Su mujer le asió la mano y dijo, como si Brunetti no estuviera:

– No había nada que hacer, Fred. Aquellos dos hombres sabían lo que se hacían.

No hubiera podido decirlo con más naturalidad: «aquellos dos hombres».

– ¿Qué dos hombres? -preguntó Brunetti, procurando mantener la voz lo más serena posible-. ¿Podría decirme algo más sobre ellos?

– Estaba el del abrigo -dijo ella-. Lo tenía a mi derecha, un poco hacia atrás. Al otro no lo he visto, pero como el ruido venía de la izquierda tenía que estar al otro lado. NÍ siquiera estoy segura de que fuera un hombre. Lo supongo, porque el otro lo era.

Brunetti miró al marido.

– ¿Los vio usted, doctor?

Él movió la cabeza negativamente.

– No. Yo miraba lo que había en la sábana. Ni siquiera oí el ruido. -Y, a modo de demostración, volvió la cabeza para mostrar a Brunetti el caracol beige del audífono que llevaba en el oído izquierdo-. Cuando he oído que Martha me llamaba, no tenía ni idea de lo que ocurría. En realidad, he creído que le pasaba algo a ella, y me he puesto a empujar a unos y otros, y cuando la he visto en el suelo, aunque estaba de rodillas, en fin, no le diré lo que he sentido, sólo que no ha sido agradable. -Calló, afectado por el recuerdo, y esbozó una sonrisa nerviosa.

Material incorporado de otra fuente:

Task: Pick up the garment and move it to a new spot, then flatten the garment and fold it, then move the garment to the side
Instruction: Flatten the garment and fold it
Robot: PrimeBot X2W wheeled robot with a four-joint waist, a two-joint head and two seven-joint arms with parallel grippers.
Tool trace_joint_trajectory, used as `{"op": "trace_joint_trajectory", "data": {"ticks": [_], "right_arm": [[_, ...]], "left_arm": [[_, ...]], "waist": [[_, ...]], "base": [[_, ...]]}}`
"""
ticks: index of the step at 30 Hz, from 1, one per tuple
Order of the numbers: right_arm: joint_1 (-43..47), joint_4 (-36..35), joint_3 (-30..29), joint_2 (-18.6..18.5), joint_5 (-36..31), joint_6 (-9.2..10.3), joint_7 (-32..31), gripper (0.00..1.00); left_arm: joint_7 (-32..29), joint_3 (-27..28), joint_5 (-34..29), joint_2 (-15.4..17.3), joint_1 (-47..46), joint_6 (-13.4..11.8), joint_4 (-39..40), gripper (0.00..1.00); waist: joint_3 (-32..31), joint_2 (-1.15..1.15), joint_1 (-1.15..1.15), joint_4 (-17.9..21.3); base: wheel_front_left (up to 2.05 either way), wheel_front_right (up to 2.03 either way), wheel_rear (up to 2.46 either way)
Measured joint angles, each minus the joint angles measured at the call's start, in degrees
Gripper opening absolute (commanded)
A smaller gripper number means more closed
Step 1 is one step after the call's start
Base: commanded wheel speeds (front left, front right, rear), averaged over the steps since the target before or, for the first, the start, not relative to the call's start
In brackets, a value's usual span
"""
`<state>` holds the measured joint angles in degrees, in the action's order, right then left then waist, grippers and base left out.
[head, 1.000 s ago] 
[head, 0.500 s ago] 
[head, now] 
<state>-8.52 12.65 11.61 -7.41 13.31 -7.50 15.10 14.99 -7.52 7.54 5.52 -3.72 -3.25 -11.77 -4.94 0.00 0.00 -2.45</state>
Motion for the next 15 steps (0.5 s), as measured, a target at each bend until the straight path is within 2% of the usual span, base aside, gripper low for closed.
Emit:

Brunetti comprendió que no sería oportuno insistir y, al cabo de unos momentos, el hombre prosiguió: -Como ya le he dicho, nada más tocarlo he sabido que estaba muerto.

Brunetti se volvió hacia la mujer. -¿Podría describirme a aquel hombre, doctora? En aquel momento, la camarera se acercó a preguntar si deseaban algo más. Brunetti miró a los dos americanos, que movieron la cabeza negativamente. Aunque no le apetecía, él pidió un café.

Transcurrió todo un minuto en silencio. La mujer contemplaba su taza, la apartó, imitando el movimiento de su marido, miró a Brunetti y dijo:

– No es fácil hacer una descripción. Llevaba sombrero, uno de esos sombreros que los hombres llevan en las películas. -Ampliando la descripción, agregó-: Las películas de los años treinta y cuarenta.

Se interrumpió, como si tratara de visualizar la escena, y prosiguió:

– No; lo único que recuerdo es la sensación de que era un hombre alto y muy corpulento. Llevaba abrigo, no sé si gris o marrón oscuro, no lo recuerdo. Y ese sombrero.

La camarera llevó el café a Brunetti y se alejó. Él, sin tocarlo, sonrió y dijo:

– Continúe, doctora, por favor.

– Abrigo y un pañuelo al cuello, quizá gris o quizá negro. Como había tanta gente, sólo he podido verlo de lado.

– ¿Podría darme una idea de su edad? -preguntó Brunetti.

– Pues no estoy segura, sólo me ha parecido que era un adulto, quizá como usted, poco más o menos. Creo que tenía el pelo oscuro, pero con aquella luz y el sombrero, era difícil distinguirlo. Además, no me he fijado mucho, porque en aquel momento no sabía lo que ocurría.

Brunetti pensó en la víctima y preguntó, consciente de cómo sonaría aquello:

– ¿Era blanco, doctora?

– Oh, sí; era europeo -respondió ella, y agregó-: Pero me ha dado la impresión de que parecía más mediterráneo que mi marido y yo. -Sonreía, para que no se ofendiera, y Brunetti no se ofendió.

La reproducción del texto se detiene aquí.